On the franchisor's advice, I hired a third party financial company to help me set up my company. A "C Corp" they said! So I followed their advice, borrowed a humongous chunk of my life savings out of my 401K, and got to work spending it. I needed to start the entire thing from scratch and every time I turned around, there was someone else with their hand out. I needed a realtor, a construction company, a financial advisor, the local Chamber of Commerce, utilities, business licenses, and employees. Money was pouring out of my pockets like it had read the business plan before I did. At one point, even the IRS was like, "Whoa, slow down."
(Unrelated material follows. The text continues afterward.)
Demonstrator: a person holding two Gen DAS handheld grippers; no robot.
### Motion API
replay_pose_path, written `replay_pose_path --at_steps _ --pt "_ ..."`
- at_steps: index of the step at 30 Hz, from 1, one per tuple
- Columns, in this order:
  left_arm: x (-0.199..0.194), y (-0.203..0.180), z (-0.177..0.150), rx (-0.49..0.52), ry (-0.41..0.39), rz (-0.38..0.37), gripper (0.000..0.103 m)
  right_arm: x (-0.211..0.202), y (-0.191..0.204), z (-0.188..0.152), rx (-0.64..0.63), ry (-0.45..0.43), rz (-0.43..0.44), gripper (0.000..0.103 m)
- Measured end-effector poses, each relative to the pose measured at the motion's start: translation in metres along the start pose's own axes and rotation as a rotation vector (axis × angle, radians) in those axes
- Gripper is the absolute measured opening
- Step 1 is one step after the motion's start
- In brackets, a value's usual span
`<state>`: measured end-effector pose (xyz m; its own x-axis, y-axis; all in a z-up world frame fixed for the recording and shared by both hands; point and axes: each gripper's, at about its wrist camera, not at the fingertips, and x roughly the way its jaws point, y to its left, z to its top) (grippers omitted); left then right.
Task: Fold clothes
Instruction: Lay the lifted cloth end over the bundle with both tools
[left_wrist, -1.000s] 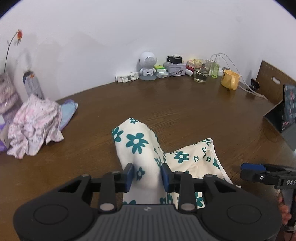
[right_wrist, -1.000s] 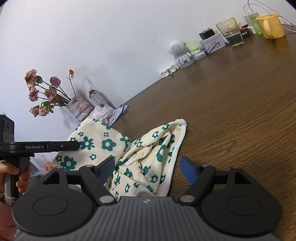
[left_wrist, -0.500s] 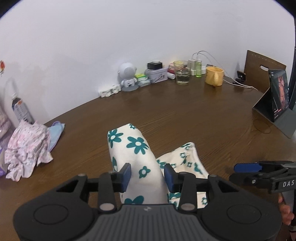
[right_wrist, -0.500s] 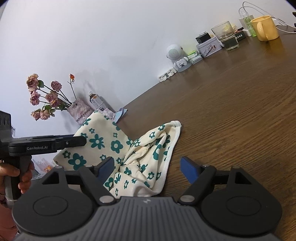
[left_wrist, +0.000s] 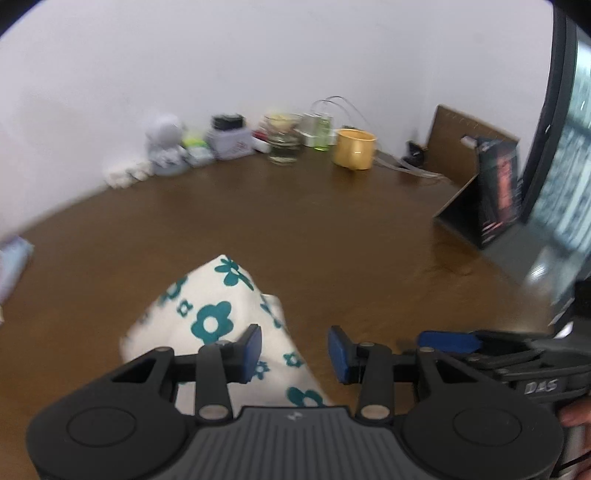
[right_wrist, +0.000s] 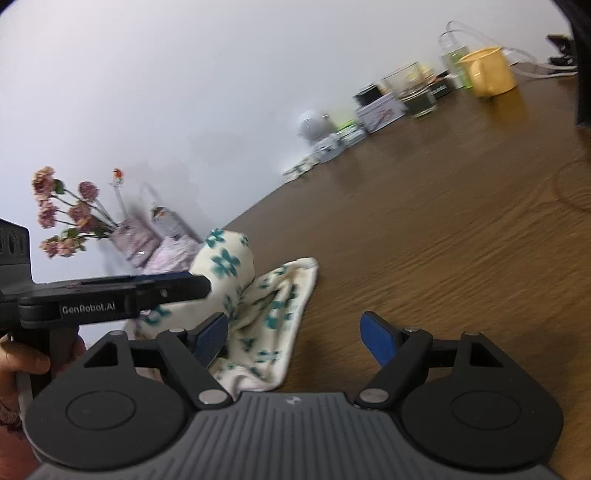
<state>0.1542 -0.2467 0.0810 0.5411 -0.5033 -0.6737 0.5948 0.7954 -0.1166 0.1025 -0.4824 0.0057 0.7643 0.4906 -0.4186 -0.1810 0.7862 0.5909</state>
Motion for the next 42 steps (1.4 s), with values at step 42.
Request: replay_pose_path --at_steps 42 --pt "0.007 0.158 -0.052 -0.571 -0.009 -0.241 0.051 0.105 0.055 0.023 -0.077 0.194 -0.015 0.061"
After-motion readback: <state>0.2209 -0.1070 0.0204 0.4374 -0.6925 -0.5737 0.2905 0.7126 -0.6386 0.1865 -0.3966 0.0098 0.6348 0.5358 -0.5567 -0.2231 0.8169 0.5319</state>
By the time the first studio was built and I flung the doors open, I had invested the equivalent of a very nice single family home. In retrospect, if I'd used that same amount of money to pay off my mortgage, we'd be having a completely different conversation; one where I patted myself on the back and told you how smart I was. Instead, I was burning cash, taking on debt, running myself to rags, and bleeding $10K a month.

I hung on for almost a year before realizing failure was imminent. I started shopping for buyers. I would have handed the keys over and walked away. I talked to a bankruptcy lawyer, I begged the franchisor to take it back, I explored just shutting the doors. By some miracle, one of the other franchisees I'd become friendly with was willing to buy me out; and gave me just enough to pay off the loan I'd taken. I walked away with no debt, but a giant house-sized hole in my retirement plan. Down to my last few bucks in the business checking account, I had just enough to cover that last payroll. By some miracle, I'd averted all of the worst scenarios.

And you know what? I feel genuinely lucky. There are still franchisees bleeding that same $10K a month that I was who never got the chance to walk away clean.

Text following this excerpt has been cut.